The Company intends to continue its project generation
initiatives with the aim of acquiring a new exploration project,
outside of El Salvador, during fiscal 2011. The Company plans on
conducting low cost field work, technical and legal due diligence
on projects it is currently evaluating and to seek new prospects
for staking or property acquisitions that fit its exploration
focus.
The Company anticipates that its fiscal 2011 exploration plans
as outlined above will cost approximately $1.0 million. The Company
anticipates requiring financing during fiscal 2011 in order to fund
its exploration programs.
(The foregoing two paragraphs contain forward-looking statements
regarding the scope and anticipated costs of exploration and
generative work programs management intends to undertake in the
coming fiscal year. See Forward-Looking Information.)
The Company's general and administrative costs are expected to
remain stable during fiscal 2011, reflecting lower staffing costs
as a result of personnel reductions undertaken in fiscal 2009 and
fiscal 2010. Expenditures related to PacRim's CAFTA action are
expected to continue at present or modestly higher levels during
fiscal 2011, and are dependant on the level of arbitration
activity. The Company has currently accumulated a liability of
approximately $1.1 related to the CAFTA action, which is partly
responsible for the Company's current working capital deficit. The
Company is currently discussing vendor-specific alternative
financing opportunities that will reduce this accounts payable
position. The Company may also seek financing during fiscal 2011 to
remediate its working capital deficit, for general working capital
expenses and to finance acquisition of and/or exploration programs
on a new project.
(The foregoing paragraph contains forward-looking statements
regarding anticipated general and administrative expenses for
fiscal 2011 and the requirement for additional financing to fund
legal costs and/or future general working capital expenses. See
Forward-Looking Information.)
The business of mining and exploration involves a high degree of
risk and there can be no assurance that current exploration
programs will result in profitable mining operations. The Company
has no source of revenue, and will require additional cash to
continue fund legal, exploration and administration expenses. As at
April 30, 2010, the Company had a current working capital deficit
of $0.2 million, had incurred losses since inception and has an
accumulated deficit of $86.1 million. The Company's ability to
continue operations and exploration activities as a going concern
is dependent upon its ability to obtain additional funding. The
Company will need to raise sufficient funds to support ongoing
exploration and administration expenses as well as its costs under
PacRim's CAFTA arbitration. While the Company has been successful
in obtaining its required funding in the past, there is no
assurance that sufficient funds will be available to the Company in
the future. The Company has no assurance that such financing will
be available or be available on favourable terms.

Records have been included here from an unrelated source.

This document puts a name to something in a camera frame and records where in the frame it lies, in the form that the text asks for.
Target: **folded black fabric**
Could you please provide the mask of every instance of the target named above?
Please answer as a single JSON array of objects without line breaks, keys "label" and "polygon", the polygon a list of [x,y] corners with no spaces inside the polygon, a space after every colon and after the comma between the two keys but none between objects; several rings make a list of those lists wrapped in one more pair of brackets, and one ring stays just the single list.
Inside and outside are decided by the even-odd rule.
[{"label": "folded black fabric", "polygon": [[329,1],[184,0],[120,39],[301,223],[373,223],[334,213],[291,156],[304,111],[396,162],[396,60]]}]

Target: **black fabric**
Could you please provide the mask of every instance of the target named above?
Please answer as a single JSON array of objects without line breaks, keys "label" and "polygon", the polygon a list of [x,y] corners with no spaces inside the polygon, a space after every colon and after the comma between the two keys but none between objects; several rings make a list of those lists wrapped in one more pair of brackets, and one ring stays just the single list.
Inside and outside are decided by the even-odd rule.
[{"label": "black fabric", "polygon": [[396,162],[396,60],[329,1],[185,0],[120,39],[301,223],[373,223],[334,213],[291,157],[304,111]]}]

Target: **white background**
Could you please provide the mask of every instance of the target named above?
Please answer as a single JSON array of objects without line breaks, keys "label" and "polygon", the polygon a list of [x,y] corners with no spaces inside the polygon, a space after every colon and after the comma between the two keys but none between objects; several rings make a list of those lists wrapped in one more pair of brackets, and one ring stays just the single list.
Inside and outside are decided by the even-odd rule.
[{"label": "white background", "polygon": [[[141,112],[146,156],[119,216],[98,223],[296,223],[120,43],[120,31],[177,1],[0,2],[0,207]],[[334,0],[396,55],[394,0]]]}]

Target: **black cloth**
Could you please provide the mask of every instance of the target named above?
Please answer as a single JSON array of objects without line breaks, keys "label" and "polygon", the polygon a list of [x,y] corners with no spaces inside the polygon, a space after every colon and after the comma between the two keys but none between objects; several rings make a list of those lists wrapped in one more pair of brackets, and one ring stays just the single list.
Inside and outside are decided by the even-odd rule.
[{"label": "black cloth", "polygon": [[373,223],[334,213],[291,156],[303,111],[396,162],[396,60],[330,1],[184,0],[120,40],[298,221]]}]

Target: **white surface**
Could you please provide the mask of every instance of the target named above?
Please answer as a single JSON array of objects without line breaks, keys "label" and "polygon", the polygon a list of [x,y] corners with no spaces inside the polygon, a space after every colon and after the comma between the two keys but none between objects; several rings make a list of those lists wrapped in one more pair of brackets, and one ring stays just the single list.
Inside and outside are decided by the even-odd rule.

Factors that
could affect the availability of financing include the progress and
results of the El Dorado project and its permitting application,
the resolution of international arbitration proceedings over the
non-issuance of permits in El Salvador, the state of international
debt and equity markets, investor perceptions and expectations and
the global financial and metals markets.
On November 12, 2009 the Company announced it received notice
from the NYSE Amex that, based on its review of the Company's
fiscal 2010 first quarter results, the Company was not in
compliance with Section 1003(a)(iii) of the NYSE Amex Company
Guide, having at July 31, 2009 stockholders' equity of less than
$6,000,000 while sustaining losses from continuing operations and
net losses in its five most recent fiscal years. In order to
maintain listing of its common shares on the NYSE Amex, the Company
was required to submit a Compliance Plan (the "Plan") to NYSE Amex
addressing how it intends to regain compliance with Section
1003(a)(iii) by May 11, 2011, which plan was submitted on December
11, 2009.
On February 11, 2010 (subsequent to the end of Q3 2010), the
Company announced that it had received notice of acceptance of the
Plan by NYSE Amex. With NYSE Amex's acceptance of the Plan, the
Company's NYSE Amex listing is expected to continue during the Plan
period, up to May 11, 2011, subject to periodic review to determine
whether the Company is making progress consistent with the Plan and
conditions of the NYSE Amex. If the Company is not in compliance
with the continued listing standards at the end of the Plan period,
or if the Company does not make progress consistent with the Plan
during the period, then NYSE Amex may initiate delisting
proceedings. (See Section 14.2 for a discussion of listing
maintenance risk).
The Company's common shares continue to trade on the NYSE Amex
under the symbol "PMU" with the trading symbol extension "BC" to
denote non-compliance with NYSE Amex's continued listing standards
while the Plan period is in effect. The Company's common shares are
listed on the TSX in Canada under the symbol "PMU".
Outlook
The Company will continue to curtail its exploration programs
and expenditures in El Salvador until such time as PRES receives
the El Dorado environmental permit and exploitation concession. The
Company remains confident that it will either receive the El Dorado
permit and mining concession or that it will be appropriately
compensated. The Company believes the principal risk is its ability
to fund the ongoing CAFTA action to a just conclusion. The Company
anticipates expending approximately $1.0 million on
exploration-related expenses during fiscal 2011, primarily on
low-cost exploration work required to keep all of its El Salvador
projects in good standing, limited community relations initiatives,
and due diligence evaluation of new projects outside of El
Salvador. This work will be revised should circumstances change and
depending on the Company's success in acquiring a new exploration
project, in which case exploration expenditures will likely
increase, and/or financing opportunities. The Company anticipates
requiring financing during fiscal 2011 in order to fund its
exploration programs.
(The foregoing paragraph contains forward-looking statements
regarding the Company's exploration plans and anticipated costs
during fiscal 2011, its expectation of settling the El Dorado
permit impasse, and its anticipated requirements for additional
funding. See Forward-Looking Information.)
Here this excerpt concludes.